I know this has happened with a couple of munchies already, but it would be great if it became more widespread and that led to more research and awareness in the medical community. It would be good to see doctors willing to treat them for genuine underlying issues like health anxiety and eating disorders while refusing to play along with their MCAS or EDS or whatever.
 
Not sure if this video fully fits the thread, but it's about “Social Media and the Rise of Self-Diagnosed Dissociative Identity Disorder,”

This lecture actually features the same Pixielock, that was just talked about, on a Tiktok video of her purchasing a decorated cake with the message "Happy DID diagnosis!" meant for herself. There was a huge backlash towards the hospital, who held this conference and published the lecture and it was quickly taken down. While this in itself is already completely absurd she then made a response to McLean Hospital trying to refute the horrid slander she was made victim to.

 
It would be really interesting if eventually factitious disorder became far more widely understood and easily identified with the advent of social media sickposting.
(This is USA only : ) I don't think this is even that far off, but I think it'll be the insurance companies turning an AI loose on their patients' public socials to do find evidence that contradicts insurance claims. At that point, the patient gets a 'lose your coverage and pay us back' or 'go to therapy'. With maybe some pressure applied to medical institutions to stop enabling the behavior. The psychopaths in the SRS thread aside, most doctors seem to want to help sick people get better, but the medical institutions that they work for do not have that incentive. Their incentive is to extract as much money as possible from insurance and government, an insured munchie is like a puberty blocked kid; a lifelong medical patient $$$. Neither the munchies nor the hospitals have any reason to stop playing make believe as long as the cash flows.
 
Neither the munchies nor the hospitals have any reason to stop playing make believe as long as the cash flows.
Assuming they have good insurance. Medicaid's a net loss for the hospital.

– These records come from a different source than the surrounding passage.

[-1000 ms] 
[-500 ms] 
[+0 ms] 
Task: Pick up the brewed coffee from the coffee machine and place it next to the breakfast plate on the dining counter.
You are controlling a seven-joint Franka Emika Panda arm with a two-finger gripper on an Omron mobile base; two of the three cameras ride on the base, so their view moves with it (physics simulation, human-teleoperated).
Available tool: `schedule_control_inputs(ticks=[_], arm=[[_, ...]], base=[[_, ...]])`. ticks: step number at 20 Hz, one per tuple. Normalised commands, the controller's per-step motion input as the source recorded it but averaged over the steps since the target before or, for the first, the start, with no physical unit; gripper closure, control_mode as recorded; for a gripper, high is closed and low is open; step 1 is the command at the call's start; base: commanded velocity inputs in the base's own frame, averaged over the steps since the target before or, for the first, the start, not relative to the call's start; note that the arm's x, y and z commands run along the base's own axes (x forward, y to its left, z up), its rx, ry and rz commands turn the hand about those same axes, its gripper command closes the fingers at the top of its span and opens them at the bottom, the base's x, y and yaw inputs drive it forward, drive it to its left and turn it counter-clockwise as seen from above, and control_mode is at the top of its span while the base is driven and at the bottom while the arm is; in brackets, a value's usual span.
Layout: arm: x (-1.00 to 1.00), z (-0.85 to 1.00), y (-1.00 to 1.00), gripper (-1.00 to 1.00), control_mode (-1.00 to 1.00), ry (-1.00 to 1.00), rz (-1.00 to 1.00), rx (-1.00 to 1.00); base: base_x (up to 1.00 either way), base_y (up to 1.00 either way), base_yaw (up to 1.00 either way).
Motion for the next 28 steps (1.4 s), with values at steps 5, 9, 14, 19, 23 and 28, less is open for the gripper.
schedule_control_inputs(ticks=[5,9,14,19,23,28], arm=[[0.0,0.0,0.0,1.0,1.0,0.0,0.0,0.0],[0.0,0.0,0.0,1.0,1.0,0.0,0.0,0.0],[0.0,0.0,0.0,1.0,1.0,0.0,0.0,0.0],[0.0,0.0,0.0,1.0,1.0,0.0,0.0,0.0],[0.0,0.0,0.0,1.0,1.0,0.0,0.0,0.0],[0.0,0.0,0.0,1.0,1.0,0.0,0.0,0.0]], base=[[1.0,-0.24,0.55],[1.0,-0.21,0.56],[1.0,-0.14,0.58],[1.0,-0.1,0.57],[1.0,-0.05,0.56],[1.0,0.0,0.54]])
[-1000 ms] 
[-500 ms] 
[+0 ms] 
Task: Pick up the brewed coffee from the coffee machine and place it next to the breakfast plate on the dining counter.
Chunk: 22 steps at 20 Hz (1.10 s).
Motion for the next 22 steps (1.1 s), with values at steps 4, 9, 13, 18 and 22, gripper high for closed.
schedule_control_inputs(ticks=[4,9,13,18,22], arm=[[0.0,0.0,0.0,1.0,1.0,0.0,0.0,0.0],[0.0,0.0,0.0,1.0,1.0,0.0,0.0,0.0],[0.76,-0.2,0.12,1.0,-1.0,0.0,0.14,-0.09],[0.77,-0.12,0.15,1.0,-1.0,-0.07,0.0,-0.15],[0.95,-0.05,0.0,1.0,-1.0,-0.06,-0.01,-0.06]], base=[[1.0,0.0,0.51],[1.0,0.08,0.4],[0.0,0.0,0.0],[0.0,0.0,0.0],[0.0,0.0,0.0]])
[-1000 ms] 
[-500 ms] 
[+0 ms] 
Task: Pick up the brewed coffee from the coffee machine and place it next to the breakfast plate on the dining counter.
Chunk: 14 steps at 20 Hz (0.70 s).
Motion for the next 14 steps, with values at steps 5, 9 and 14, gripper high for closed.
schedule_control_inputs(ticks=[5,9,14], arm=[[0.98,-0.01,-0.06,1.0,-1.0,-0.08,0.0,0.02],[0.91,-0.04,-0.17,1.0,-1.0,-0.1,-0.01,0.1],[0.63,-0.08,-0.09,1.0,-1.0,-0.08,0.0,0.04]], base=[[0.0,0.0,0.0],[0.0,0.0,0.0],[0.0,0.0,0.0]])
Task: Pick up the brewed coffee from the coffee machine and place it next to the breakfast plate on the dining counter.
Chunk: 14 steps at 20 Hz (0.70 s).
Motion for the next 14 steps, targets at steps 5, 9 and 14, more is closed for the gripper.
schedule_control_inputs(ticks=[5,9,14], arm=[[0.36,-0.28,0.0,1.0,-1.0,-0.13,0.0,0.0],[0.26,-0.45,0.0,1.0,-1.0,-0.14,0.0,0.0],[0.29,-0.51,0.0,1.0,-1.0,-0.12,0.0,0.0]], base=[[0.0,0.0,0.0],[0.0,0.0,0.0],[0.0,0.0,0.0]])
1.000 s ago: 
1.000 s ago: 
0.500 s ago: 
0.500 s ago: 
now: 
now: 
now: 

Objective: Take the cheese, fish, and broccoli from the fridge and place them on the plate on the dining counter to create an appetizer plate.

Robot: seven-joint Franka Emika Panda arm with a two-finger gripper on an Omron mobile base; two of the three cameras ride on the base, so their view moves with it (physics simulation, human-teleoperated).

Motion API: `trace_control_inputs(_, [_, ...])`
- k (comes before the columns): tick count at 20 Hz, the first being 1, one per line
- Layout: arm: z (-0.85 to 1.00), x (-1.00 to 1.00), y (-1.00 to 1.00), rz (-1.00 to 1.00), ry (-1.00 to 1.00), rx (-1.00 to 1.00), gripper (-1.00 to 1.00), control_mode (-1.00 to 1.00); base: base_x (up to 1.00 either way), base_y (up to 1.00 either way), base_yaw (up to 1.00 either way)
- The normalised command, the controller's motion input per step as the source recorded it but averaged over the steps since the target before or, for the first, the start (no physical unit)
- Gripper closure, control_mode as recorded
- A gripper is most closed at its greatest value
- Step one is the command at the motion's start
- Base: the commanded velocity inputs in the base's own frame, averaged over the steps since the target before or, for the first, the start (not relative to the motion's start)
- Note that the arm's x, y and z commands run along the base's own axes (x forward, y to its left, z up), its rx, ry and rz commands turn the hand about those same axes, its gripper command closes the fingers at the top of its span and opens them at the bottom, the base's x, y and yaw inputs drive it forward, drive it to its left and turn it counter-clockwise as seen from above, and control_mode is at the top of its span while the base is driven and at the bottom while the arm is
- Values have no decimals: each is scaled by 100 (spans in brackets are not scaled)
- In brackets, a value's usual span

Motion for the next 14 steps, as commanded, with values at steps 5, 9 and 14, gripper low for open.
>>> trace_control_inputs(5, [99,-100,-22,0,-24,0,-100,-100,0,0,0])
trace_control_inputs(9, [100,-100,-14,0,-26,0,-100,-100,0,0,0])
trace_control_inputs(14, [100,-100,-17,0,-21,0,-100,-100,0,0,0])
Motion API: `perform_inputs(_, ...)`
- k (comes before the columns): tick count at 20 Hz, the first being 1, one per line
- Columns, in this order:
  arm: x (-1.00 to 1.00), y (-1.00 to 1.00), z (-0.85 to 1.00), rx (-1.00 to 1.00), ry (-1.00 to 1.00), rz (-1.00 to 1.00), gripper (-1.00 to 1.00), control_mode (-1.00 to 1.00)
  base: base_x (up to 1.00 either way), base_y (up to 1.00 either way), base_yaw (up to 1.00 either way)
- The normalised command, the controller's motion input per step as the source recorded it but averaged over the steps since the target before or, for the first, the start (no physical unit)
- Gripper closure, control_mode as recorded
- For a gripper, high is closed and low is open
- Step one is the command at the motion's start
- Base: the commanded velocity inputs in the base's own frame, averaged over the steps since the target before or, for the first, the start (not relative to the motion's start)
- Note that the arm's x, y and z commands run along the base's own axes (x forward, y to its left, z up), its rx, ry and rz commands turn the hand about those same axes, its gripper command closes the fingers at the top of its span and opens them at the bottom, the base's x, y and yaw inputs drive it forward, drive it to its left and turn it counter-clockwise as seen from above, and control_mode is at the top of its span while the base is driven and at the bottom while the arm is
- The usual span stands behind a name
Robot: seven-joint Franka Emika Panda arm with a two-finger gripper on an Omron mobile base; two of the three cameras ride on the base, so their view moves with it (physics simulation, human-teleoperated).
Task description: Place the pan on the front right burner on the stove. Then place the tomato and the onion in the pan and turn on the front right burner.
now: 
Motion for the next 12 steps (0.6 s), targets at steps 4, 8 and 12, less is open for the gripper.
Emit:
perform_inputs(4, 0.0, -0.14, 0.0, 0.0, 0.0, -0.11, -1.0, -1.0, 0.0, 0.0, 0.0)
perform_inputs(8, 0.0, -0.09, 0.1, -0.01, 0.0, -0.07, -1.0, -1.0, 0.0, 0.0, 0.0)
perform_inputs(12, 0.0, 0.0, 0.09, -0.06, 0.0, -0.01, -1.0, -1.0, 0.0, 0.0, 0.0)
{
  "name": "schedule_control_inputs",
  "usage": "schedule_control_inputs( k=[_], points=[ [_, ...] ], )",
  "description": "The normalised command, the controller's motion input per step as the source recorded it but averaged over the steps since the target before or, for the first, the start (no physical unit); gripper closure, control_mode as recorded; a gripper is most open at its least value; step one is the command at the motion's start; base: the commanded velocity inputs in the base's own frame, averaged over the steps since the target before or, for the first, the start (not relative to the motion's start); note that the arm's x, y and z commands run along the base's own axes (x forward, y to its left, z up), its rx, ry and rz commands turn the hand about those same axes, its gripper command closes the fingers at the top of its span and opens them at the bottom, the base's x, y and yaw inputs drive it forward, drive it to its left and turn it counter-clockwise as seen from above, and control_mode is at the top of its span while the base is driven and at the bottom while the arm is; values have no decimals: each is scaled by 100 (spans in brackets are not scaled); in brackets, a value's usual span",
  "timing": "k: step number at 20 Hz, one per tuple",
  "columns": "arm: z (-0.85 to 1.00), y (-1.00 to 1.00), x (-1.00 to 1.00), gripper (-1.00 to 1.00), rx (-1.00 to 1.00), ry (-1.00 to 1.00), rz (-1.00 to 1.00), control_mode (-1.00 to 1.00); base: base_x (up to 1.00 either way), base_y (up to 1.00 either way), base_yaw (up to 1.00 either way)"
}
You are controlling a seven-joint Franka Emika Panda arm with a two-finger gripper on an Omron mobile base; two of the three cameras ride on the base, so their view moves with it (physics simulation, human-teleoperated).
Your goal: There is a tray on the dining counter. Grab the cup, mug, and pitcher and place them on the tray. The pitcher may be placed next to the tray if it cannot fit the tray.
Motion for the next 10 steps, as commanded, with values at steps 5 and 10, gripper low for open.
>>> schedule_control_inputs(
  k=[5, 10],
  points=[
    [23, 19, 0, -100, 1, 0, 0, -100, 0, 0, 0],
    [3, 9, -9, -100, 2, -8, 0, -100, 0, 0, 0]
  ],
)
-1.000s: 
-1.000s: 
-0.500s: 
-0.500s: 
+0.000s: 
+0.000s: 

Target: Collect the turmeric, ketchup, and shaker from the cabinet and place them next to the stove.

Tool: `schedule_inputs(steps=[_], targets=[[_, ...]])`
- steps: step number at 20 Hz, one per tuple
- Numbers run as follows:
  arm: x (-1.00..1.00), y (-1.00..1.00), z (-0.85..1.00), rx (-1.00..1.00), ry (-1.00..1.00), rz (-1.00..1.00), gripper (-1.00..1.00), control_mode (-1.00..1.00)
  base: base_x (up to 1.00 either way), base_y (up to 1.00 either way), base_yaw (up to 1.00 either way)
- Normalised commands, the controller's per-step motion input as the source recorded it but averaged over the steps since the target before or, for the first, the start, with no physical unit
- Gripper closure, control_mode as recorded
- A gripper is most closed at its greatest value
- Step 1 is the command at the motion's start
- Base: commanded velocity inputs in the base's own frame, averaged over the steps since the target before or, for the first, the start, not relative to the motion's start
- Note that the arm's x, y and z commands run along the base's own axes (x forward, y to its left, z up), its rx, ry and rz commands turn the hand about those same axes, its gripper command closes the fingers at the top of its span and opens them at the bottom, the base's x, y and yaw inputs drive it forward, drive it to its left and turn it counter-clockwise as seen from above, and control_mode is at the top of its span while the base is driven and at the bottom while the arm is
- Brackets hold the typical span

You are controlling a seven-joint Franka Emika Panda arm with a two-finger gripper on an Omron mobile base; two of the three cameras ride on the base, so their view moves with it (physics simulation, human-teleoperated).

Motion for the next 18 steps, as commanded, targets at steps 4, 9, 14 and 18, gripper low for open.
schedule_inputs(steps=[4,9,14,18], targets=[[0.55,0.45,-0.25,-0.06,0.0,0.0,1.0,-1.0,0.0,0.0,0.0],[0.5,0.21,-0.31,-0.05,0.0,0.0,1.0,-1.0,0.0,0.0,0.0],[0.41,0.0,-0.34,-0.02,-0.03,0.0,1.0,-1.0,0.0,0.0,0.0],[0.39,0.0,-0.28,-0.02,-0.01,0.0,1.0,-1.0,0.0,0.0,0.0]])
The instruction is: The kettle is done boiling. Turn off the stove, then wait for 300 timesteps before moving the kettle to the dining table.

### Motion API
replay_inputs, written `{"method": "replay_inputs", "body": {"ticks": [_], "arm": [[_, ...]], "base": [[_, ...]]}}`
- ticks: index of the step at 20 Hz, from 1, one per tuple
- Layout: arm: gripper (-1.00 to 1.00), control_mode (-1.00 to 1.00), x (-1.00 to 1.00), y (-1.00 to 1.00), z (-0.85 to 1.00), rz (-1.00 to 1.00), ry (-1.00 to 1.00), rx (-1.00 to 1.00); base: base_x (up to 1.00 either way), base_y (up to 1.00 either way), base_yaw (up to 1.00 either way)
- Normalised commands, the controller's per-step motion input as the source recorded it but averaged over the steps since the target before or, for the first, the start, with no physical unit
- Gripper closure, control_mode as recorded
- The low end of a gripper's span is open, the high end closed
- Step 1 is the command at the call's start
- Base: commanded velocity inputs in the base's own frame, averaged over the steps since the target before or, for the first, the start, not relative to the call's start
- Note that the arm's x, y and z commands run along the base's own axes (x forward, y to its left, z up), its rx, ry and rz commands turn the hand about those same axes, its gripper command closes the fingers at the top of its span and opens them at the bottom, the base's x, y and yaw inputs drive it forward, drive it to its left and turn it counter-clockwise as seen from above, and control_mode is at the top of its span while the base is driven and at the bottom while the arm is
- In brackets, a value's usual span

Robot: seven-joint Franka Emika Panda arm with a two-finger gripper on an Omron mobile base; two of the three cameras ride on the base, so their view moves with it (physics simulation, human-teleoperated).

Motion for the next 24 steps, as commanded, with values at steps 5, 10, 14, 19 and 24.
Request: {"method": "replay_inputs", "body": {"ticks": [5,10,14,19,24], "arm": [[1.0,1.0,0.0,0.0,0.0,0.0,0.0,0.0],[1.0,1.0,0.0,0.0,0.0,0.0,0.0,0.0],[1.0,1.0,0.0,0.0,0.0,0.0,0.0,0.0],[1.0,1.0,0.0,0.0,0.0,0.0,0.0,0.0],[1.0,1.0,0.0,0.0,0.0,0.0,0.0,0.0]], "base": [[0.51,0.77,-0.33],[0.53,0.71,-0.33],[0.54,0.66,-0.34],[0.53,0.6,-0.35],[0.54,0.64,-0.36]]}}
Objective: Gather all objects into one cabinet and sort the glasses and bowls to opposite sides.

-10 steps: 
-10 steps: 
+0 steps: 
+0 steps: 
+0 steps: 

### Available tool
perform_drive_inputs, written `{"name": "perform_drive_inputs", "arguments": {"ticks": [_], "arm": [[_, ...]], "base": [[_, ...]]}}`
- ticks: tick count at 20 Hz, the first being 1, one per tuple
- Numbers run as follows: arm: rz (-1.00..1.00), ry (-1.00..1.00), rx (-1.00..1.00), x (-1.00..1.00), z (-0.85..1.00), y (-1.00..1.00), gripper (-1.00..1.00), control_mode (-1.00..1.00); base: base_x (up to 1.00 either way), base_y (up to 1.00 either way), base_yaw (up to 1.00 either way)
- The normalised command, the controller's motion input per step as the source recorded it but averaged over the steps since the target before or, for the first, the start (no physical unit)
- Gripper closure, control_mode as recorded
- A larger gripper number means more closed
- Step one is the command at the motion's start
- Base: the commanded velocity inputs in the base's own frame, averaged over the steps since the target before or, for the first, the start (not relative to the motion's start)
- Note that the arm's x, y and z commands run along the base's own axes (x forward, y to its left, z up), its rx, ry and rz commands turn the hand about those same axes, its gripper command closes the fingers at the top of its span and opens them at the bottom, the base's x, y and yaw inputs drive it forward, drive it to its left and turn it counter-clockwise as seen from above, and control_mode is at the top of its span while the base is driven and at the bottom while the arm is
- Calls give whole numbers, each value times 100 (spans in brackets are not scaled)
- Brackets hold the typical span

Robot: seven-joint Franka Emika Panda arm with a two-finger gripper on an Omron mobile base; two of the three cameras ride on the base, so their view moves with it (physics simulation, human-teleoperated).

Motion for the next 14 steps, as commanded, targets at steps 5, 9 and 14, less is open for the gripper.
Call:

Eventually munchies will figure out they can just go to an emergency department and give them a fake name and address.
 
DID is a fake disorder made up by criminals to get away and the tumblrinas use it so they can have an excuse to RP their favourite characters and screech online. It's all attention seeking.
Well, it certainly seems so, when you see these TikTok people pretending to have 20 plus personalities for attention. Usually it’s because there’s something wrong with them and they can’t figure out what it is, so they just latch onto something trendy.
In their minds, Schizophrenia was never cool, bipolar is now outdated. Depression, anxiety is too simple and boring. Dysphoria and dysmorphia just means you are trans.
ADHD and autism is too common now to be something to fret about.
What I want to say is that DID is a legit disorder but it’s very rare. And no one who really has it will make a videos about it.
 
What I want to say is that DID is a legit disorder but it’s very rare. And no one who really has it will make a videos about it.

DID is BPD with a bit of spice added.
Either it's BPD x NPD/HPD driving outrageous attention-seeking stunts as we typically see.
Or BPD x 'early adversity' = instability x1000.
 
DID is BPD with a bit of spice added.
Either it's BPD x NPD/HPD driving outrageous attention-seeking stunts as we typically see.
Or BPD x 'early adversity' = instability x1000.
DID is a legit disorder, but as I stated before, it’s very rare. BPD and HPD might be larping as having it. People without a personality disorder might be larping it too, just for the attention. If a person wants attention and wants to seem special, that doesn’t mean they have a personality disorder.
Imo NPD wouldn’t do that. One of the NPD traits is being seen as flawless. Narcissistic personalities usually avoid being seen as mentally ill.